» Your instructions
Give back exactly the lines of the material below, starting with the line with "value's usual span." and going on through the line with "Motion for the".

(Beginning of Data excerpt)

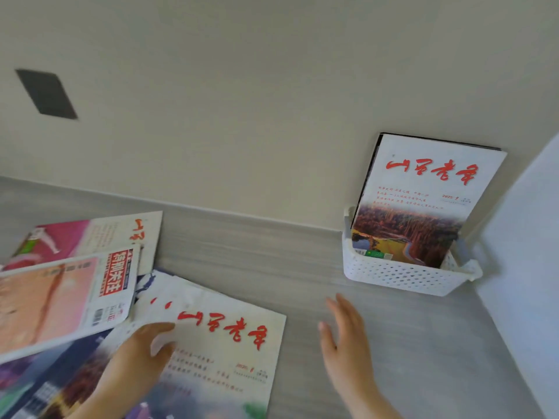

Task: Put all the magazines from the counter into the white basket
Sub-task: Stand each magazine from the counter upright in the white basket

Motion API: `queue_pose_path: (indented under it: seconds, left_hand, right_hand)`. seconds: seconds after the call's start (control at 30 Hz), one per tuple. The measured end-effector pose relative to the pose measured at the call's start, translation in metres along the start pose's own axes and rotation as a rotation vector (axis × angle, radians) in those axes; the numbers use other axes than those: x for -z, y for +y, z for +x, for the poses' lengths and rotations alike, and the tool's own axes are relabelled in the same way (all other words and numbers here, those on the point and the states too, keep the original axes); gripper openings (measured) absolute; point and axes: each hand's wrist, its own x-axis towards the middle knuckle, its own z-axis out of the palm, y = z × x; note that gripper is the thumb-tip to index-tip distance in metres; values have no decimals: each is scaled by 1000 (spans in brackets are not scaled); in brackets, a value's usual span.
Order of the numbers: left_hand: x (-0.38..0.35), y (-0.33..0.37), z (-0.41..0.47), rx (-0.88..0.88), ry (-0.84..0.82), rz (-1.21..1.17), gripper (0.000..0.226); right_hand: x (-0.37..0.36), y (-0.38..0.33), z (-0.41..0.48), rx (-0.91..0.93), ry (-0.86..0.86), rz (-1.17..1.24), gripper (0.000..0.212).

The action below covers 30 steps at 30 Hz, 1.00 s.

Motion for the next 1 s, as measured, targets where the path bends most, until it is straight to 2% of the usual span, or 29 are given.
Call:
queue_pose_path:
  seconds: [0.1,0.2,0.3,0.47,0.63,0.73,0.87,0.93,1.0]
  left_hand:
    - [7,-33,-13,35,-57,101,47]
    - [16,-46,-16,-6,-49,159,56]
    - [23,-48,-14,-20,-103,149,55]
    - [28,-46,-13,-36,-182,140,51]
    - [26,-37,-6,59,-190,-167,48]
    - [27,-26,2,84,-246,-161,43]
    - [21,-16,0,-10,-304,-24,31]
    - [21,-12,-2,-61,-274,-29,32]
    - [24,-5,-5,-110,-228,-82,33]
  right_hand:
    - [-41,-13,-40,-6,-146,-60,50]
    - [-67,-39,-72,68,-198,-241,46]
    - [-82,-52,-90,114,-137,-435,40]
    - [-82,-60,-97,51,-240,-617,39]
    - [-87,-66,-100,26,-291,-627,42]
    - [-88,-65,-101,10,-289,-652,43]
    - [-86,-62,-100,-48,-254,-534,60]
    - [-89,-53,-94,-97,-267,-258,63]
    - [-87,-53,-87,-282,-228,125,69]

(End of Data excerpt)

» Written solution
Motion API: `queue_pose_path: (indented under it: seconds, left_hand, right_hand)`. seconds: seconds after the call's start (control at 30 Hz), one per tuple. The measured end-effector pose relative to the pose measured at the call's start, translation in metres along the start pose's own axes and rotation as a rotation vector (axis × angle, radians) in those axes; the numbers use other axes than those: x for -z, y for +y, z for +x, for the poses' lengths and rotations alike, and the tool's own axes are relabelled in the same way (all other words and numbers here, those on the point and the states too, keep the original axes); gripper openings (measured) absolute; point and axes: each hand's wrist, its own x-axis towards the middle knuckle, its own z-axis out of the palm, y = z × x; note that gripper is the thumb-tip to index-tip distance in metres; values have no decimals: each is scaled by 1000 (spans in brackets are not scaled); in brackets, a value's usual span.
Order of the numbers: left_hand: x (-0.38..0.35), y (-0.33..0.37), z (-0.41..0.47), rx (-0.88..0.88), ry (-0.84..0.82), rz (-1.21..1.17), gripper (0.000..0.226); right_hand: x (-0.37..0.36), y (-0.38..0.33), z (-0.41..0.48), rx (-0.91..0.93), ry (-0.86..0.86), rz (-1.17..1.24), gripper (0.000..0.212).

The action below covers 30 steps at 30 Hz, 1.00 s.

Motion for the next 1 s, as measured, targets where the path bends most, until it is straight to 2% of the usual span, or 29 are given.

Work on the exercise is now finished.